Goal: Combinatorial use of a small molecule activator of CBP with environmental enrichment to enhance axonal regeneration and functional recovery in chronic and severe transection of the spinal cord

Spinal cord injury leads to severe neurological disability and lack of significant functional recovery. Current therapies are limited to neurorehabilitation and neuromodulation and fail to promote significant recovery of function in most patients. Functional recovery depends upon several factors including an enhancement of axonal and synaptic plasticity of spared as well as injured fibers, which also need to sprout and/or regenerate to form new connections.

There is therefore the need to boost the neuroplasticity and regenerative neuronal ability above a critical threshold that will allow maximal efficacy in functional recovery when combined with neurorehabilitation. Additionally, therapeutic approaches in chronic spinal cord injury patients are rarely investigated and remain a high unmet need for the large population of patients currently affected by SCI. Therefore this need has to be met urgently in pre-clinical models of severe and chronic spinal injuries to provide the necessary evidence to support future trials in patients.

Project 2: IDENTIFICATION OF FIBER TRACT-SPECIFIC CELLULAR MICRODOMAINS AFTER ACUTE AND CHRONIC SPINAL CORD INJURY. (140.000,00 £ founded by Marina Romoli Onlus & RIIM).

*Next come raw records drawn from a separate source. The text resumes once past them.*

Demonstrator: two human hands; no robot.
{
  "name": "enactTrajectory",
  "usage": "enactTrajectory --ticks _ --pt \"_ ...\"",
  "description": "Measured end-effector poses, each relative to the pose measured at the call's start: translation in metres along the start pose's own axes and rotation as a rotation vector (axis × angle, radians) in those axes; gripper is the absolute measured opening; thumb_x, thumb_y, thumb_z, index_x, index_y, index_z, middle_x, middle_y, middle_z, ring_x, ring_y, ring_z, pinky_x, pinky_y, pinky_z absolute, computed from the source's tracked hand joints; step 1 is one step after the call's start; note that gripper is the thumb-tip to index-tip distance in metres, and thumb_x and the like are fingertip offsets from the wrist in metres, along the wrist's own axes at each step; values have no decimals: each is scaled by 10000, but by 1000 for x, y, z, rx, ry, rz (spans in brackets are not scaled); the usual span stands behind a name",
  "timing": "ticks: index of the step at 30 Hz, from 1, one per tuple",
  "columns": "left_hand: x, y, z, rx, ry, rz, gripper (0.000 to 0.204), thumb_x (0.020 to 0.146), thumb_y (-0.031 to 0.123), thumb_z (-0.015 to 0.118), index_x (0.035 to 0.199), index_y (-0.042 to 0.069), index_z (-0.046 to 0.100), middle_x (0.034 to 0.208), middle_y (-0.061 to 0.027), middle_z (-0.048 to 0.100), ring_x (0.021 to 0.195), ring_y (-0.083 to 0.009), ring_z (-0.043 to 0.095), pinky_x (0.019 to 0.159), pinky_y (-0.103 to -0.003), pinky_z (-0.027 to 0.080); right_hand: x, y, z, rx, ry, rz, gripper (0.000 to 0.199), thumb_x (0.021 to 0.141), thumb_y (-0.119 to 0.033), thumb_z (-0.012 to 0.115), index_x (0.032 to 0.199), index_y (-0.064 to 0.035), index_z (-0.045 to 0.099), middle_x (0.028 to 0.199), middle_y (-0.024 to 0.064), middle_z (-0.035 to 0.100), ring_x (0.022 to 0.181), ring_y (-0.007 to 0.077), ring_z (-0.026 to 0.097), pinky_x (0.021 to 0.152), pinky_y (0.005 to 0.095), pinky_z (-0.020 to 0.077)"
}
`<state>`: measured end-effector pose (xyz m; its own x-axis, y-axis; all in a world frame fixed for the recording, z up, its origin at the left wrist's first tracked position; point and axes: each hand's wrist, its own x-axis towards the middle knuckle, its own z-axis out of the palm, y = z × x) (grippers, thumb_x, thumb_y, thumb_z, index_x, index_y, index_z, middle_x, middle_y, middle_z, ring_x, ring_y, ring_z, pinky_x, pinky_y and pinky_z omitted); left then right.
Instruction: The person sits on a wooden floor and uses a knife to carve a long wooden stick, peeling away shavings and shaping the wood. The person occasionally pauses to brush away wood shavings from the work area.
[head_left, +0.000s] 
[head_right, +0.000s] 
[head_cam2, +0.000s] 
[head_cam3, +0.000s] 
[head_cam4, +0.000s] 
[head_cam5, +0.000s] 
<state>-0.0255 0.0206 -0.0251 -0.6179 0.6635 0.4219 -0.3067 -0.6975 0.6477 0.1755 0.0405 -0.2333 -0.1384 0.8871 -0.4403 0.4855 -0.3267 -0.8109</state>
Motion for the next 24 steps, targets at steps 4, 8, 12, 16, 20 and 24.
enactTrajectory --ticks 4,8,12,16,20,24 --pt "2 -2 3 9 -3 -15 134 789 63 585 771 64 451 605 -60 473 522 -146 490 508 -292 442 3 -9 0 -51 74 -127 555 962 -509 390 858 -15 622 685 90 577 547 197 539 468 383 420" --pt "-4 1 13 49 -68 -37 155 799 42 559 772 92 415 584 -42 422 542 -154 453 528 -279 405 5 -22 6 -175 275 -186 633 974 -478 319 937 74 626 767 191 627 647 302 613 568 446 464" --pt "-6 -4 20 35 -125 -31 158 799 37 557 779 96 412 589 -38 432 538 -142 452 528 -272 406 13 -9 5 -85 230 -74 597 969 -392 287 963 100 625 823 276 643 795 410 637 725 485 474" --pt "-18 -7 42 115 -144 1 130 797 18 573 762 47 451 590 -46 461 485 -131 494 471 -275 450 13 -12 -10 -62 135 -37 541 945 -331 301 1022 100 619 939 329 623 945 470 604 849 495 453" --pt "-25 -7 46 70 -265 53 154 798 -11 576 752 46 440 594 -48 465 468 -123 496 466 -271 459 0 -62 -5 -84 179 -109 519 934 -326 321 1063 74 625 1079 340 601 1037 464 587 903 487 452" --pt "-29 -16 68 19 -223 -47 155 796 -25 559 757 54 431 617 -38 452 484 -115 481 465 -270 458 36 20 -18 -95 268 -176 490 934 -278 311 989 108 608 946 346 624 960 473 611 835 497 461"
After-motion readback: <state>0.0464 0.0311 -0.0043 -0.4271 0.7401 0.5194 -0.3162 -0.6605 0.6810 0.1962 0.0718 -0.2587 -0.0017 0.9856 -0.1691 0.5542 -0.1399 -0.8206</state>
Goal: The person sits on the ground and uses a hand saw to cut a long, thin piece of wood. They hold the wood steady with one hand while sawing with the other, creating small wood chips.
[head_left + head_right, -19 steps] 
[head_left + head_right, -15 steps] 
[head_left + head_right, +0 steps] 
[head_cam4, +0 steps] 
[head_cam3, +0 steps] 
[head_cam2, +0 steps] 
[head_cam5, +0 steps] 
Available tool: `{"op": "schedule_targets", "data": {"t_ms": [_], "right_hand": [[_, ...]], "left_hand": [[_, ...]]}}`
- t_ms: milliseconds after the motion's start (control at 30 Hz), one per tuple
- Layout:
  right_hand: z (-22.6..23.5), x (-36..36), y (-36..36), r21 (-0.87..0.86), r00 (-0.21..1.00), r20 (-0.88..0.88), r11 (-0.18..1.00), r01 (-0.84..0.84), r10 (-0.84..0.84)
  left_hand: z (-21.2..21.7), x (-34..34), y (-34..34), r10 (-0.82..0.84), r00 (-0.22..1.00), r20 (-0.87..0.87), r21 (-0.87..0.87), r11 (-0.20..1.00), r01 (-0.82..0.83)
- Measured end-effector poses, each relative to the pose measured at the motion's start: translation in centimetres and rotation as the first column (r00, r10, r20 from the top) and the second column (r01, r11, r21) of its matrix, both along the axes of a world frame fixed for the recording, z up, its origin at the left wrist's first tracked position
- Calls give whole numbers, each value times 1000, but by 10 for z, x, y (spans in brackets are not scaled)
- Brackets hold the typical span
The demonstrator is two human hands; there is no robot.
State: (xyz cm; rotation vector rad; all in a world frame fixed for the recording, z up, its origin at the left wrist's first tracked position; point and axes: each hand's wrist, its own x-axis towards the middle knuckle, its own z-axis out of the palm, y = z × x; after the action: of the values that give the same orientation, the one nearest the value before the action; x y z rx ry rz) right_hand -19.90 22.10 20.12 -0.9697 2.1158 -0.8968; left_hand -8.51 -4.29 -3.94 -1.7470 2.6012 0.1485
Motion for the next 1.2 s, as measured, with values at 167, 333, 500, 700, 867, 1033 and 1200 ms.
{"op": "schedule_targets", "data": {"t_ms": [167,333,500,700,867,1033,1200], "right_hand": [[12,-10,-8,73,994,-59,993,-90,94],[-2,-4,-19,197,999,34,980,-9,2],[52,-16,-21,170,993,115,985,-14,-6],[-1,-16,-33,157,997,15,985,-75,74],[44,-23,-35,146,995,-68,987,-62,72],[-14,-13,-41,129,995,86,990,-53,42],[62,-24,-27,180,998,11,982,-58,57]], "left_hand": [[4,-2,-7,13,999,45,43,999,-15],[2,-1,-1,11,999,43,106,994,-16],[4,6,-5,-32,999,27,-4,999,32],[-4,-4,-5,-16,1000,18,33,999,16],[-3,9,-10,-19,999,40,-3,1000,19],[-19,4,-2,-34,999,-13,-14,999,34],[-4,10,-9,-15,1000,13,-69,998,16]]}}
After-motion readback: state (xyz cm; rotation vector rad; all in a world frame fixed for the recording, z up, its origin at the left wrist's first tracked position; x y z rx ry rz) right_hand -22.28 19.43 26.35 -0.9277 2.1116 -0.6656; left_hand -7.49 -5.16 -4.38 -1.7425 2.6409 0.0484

Goal: Molecular mapping of the acute and chronic spinal cord injury

Abstract: Axonal regenerative failure following spinal cord injury (SCI) is the most critical limitation to the re-connectivity of the disrupted circuitry and to restoration of function. These axonal tracts collapse and retract immediately following an injury and fail to grow back indefinitely posing an insurmountable obstacle to repair in all patients affected by SCI. An unfavorable spinal cord environment mediated by oligodendrocyte, astrocyte, pericyte and immune-dependent mechanisms has been shown to promote axonal retraction and restrict axonal regrowth after SCI. However, therapeutic strategies aimed at antagonizing these inhibitory mechanisms have so far led to only limited success in promoting axonal regeneration. To overcome this limitation, this proposal aims to leverage the recent development of spatial single cell transcriptomics in chronic SCI toinvestigate molecular and cellular signatures that define the spinal cellular microenvironment in proximity to sensory and motor neuronal tracts A spinal thoracic spinal cord transection will be performed in mice and following tracing of sensory and motor neurons, spatial transcriptomics will be performed at 4, 6 and 8 weeks after SCI. These initial critical studies will reveal the cellular identity in axonal tract-specific cellular microdomainsallowing for testing their relevance for axonal regrowth, synaptic plasticity as well as recovery of the sensory and motor systems after SCI.